You had an idea and you built an app. Now comes the scary part ...

You showed the app to a bunch of people and asked what they thought. Here’s what i’m 100% sure happened. Invariably every one of them had something to say - wanted something about the app changed - a color, an icon, a navigation issue, and most probably an extra feature your app didn’t have. Not one - NOT A SINGLE ONE - must have told you your app looked fine as it were. And almost all the people who gave you some or other feedback must have used your app for no more than 5 minutes … the app that you spent months crafting.

Why do people do that? What’s happening here?

Here’s what i presume is happening.
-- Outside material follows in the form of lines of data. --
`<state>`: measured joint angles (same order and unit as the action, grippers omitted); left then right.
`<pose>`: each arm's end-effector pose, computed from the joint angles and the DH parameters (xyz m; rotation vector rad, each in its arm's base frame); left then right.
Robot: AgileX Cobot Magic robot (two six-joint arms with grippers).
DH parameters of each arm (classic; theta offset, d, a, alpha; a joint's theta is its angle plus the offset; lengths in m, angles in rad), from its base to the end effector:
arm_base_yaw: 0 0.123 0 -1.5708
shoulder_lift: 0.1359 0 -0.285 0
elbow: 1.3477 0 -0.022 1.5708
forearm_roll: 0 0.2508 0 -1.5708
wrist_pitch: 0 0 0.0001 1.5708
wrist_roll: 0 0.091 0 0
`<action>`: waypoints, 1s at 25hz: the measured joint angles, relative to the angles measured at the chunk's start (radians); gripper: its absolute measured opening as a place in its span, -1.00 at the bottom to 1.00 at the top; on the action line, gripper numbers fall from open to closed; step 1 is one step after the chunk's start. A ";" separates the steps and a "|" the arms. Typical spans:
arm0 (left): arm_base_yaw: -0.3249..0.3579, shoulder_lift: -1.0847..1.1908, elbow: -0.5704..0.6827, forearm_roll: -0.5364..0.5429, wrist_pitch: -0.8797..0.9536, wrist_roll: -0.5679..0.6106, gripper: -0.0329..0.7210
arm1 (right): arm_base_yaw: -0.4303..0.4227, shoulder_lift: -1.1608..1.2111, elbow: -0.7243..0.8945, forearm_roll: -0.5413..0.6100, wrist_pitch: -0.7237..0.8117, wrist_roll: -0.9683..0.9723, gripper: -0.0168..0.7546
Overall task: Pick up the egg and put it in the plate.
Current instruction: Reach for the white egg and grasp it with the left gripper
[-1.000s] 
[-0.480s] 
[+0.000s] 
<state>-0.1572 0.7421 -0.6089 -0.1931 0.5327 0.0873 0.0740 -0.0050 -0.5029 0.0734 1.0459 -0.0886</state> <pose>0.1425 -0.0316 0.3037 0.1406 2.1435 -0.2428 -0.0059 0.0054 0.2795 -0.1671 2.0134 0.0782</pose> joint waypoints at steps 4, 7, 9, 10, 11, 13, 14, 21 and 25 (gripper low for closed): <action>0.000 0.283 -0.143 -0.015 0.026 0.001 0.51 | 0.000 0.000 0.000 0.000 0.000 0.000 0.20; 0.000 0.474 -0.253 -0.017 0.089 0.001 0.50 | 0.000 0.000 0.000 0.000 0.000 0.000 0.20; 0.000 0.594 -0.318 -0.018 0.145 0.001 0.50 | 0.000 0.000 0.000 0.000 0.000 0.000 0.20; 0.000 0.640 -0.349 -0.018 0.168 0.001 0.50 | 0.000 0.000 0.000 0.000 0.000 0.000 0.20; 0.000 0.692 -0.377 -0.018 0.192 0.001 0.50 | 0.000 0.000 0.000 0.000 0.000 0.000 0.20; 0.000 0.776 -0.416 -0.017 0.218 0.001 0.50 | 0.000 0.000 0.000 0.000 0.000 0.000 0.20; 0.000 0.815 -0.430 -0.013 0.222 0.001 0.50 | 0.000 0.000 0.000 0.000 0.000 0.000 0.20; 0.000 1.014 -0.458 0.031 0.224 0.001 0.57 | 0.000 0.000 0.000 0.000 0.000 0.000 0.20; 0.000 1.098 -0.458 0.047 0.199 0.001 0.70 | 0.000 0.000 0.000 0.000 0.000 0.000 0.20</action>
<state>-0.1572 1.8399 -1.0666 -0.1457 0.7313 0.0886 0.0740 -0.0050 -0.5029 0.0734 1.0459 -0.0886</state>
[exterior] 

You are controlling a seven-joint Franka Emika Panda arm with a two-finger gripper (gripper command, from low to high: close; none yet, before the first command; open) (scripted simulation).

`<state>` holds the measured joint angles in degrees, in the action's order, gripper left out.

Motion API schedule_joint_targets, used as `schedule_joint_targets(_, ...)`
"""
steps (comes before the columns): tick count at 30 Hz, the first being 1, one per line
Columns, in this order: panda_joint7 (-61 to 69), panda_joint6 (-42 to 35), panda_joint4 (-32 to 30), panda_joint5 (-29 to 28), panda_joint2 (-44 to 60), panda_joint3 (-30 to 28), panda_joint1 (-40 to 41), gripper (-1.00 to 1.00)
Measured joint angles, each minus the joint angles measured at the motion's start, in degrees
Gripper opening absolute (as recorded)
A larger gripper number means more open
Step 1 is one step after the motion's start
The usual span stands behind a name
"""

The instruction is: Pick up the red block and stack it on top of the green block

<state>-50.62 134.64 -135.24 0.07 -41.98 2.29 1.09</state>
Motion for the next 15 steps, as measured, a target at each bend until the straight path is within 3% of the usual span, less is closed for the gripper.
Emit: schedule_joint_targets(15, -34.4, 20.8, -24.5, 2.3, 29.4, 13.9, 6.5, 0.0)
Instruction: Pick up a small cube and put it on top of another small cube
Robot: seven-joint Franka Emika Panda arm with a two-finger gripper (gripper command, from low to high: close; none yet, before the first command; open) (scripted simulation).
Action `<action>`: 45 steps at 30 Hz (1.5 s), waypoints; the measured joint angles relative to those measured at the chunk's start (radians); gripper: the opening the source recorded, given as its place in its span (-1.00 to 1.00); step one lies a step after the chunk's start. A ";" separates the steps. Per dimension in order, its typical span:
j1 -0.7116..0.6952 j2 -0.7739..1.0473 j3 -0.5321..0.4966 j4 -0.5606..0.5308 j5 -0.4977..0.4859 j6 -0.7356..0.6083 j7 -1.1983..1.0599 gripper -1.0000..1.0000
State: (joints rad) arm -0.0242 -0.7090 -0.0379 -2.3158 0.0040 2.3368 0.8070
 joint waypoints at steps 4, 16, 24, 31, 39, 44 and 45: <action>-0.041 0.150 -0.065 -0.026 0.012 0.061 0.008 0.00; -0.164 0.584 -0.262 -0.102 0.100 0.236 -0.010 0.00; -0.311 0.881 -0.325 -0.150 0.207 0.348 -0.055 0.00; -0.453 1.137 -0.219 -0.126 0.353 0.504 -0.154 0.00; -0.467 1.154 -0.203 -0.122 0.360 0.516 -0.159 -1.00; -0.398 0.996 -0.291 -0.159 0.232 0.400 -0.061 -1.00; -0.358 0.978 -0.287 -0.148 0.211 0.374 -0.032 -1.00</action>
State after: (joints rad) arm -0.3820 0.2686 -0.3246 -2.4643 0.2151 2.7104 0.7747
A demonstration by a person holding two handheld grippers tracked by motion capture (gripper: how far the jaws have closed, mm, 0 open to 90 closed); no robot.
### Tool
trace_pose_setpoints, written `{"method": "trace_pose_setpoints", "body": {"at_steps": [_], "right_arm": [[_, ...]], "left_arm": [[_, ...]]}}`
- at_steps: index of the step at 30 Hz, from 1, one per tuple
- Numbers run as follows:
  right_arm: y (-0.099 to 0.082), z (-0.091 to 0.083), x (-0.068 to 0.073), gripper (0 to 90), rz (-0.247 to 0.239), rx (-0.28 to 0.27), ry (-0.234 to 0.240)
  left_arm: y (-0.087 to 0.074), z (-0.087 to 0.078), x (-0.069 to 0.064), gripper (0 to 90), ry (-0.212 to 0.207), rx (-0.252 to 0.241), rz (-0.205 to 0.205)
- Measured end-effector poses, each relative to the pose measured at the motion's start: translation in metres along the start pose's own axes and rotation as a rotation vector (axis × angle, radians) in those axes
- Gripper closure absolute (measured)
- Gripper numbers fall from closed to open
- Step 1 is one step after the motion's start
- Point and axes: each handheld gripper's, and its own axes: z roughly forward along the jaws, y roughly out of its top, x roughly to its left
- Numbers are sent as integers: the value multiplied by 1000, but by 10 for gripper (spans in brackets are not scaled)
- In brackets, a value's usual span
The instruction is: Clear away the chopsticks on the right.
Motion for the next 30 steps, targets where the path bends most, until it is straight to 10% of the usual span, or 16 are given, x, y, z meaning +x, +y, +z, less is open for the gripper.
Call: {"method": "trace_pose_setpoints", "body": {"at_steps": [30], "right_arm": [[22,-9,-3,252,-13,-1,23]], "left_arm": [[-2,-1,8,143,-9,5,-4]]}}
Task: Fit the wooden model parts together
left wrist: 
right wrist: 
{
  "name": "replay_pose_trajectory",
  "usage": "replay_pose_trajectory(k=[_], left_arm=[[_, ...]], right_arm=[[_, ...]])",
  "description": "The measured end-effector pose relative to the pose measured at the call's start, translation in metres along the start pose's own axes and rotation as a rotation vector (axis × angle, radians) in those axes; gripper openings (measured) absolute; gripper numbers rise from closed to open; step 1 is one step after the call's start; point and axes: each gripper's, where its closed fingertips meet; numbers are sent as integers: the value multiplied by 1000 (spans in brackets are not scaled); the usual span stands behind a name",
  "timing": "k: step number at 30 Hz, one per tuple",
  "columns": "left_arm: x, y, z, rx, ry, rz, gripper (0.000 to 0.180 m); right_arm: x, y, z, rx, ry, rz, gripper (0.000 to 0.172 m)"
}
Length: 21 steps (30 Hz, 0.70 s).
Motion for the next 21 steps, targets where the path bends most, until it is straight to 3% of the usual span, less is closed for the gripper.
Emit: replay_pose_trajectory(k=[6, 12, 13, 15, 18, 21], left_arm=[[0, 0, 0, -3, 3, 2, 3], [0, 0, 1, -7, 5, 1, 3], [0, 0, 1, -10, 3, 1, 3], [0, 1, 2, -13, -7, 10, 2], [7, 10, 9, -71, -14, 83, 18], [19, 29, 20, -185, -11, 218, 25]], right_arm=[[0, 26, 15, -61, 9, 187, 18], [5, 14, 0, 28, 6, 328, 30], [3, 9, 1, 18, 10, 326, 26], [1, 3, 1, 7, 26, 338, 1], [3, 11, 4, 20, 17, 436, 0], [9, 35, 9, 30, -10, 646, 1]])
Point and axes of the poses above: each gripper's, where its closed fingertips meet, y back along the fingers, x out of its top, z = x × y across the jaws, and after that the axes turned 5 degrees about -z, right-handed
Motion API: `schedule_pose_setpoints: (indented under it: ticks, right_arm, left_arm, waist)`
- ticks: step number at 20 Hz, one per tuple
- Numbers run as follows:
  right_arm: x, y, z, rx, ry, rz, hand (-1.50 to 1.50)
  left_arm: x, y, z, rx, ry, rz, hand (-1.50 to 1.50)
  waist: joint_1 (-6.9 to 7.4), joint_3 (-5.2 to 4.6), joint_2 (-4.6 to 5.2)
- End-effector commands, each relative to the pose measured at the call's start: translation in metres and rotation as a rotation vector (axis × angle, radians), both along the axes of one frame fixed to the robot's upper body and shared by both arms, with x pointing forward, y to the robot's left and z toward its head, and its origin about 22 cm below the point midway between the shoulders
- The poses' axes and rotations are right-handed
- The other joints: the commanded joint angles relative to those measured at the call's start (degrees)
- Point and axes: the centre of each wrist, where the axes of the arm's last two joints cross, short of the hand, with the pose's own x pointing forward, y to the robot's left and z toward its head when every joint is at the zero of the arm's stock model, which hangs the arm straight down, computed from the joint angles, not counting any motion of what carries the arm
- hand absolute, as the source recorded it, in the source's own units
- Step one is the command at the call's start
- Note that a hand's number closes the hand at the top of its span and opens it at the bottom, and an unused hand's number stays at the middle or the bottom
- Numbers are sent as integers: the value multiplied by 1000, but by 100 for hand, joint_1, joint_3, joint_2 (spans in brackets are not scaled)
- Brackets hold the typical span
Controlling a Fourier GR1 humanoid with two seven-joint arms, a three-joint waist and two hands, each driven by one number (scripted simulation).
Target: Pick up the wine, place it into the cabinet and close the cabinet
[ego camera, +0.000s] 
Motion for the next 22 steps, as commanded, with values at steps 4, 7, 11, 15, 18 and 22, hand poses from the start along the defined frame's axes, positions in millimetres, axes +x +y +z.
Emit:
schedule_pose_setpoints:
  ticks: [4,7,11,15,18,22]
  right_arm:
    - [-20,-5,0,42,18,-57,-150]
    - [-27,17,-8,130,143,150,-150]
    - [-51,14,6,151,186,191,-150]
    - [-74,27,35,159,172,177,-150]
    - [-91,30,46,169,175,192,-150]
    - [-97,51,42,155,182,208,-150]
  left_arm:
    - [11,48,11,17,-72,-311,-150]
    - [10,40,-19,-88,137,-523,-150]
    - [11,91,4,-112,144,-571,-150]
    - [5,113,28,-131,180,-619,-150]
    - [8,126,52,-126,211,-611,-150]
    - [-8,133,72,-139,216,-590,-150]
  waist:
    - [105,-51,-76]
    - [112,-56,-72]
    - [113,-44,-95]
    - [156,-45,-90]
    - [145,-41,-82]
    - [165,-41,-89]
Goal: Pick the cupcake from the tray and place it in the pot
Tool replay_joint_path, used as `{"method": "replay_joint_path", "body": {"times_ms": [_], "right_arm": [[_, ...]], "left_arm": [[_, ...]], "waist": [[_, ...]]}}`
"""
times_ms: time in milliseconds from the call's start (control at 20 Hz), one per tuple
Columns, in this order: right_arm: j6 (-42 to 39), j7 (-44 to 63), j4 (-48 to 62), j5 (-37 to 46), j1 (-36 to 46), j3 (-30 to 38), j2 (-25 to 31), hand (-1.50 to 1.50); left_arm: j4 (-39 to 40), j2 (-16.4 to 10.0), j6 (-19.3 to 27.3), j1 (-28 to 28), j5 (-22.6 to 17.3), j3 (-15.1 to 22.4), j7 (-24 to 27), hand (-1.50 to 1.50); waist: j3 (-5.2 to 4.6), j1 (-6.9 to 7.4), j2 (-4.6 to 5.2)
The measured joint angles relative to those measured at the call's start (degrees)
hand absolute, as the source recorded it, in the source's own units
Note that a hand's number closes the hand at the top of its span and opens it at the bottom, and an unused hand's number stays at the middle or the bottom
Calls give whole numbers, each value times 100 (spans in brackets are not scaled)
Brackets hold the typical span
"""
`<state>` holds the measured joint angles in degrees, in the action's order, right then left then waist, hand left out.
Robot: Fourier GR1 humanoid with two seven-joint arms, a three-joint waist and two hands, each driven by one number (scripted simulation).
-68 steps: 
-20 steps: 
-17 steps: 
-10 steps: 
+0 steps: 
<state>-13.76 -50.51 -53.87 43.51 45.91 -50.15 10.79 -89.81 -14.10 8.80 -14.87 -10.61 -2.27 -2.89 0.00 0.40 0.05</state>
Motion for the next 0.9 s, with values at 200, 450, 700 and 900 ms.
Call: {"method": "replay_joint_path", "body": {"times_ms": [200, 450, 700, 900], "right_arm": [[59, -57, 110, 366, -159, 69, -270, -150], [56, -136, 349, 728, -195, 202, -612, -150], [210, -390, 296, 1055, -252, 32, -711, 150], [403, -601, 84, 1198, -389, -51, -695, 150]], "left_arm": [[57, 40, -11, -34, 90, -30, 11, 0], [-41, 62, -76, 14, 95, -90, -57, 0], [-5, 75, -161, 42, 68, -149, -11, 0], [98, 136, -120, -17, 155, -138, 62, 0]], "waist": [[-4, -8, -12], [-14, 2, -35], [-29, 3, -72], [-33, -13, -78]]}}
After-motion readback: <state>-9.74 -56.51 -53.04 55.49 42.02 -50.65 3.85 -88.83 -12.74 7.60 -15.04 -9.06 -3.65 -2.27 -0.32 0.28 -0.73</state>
When asked for their opinion, people have three choices ...

  1. Say something.

  2. Say nothing - which might indicate “I don’t care”.

  3. Saying the app is fine as it were - which might indicate “I didn’t bother spending enough time on the app”.

Most people are generally nice. They don’t want to offend you. This rules out choices 2 and 3 above. So invariably they ‘say something’ ... without actually meaning it. So there’s a lot of feedback noise. This creates a problem for you. How do you filter this noise?

Here are some guidelines i follow ...

  1. Pay heed only to users who have used your app 3 or more times over a week.

  2. Consider a new feature request only when 3 or more people have ‘independently’ requested it.

  3. Sit along with at least 6 friends (one or two at a time) and just watch them use your app for the first time. Don’t guide them. Just watch them silently. This exercise will throw up more genuine feedback than you would imagine.

  4. Value unsolicited feedback. These users took the trouble to send you feedback without you asking for it. It means something.

  5. Finally, remember this … Unknowingly you have developed a lot of intuition as you were building your app. When somebody gives you a genuine piece of advice - it immediately ‘strikes’ you. YOU KNOW this because it hits you at the same frequency of your thoughts/intuitions (i couldn’t find better words to describe this phenomenon).

So to wrap it up, don’t let the initial feedback from users put you down. Most of this feedback is just noise. Trust your intuition and keep doing what you do.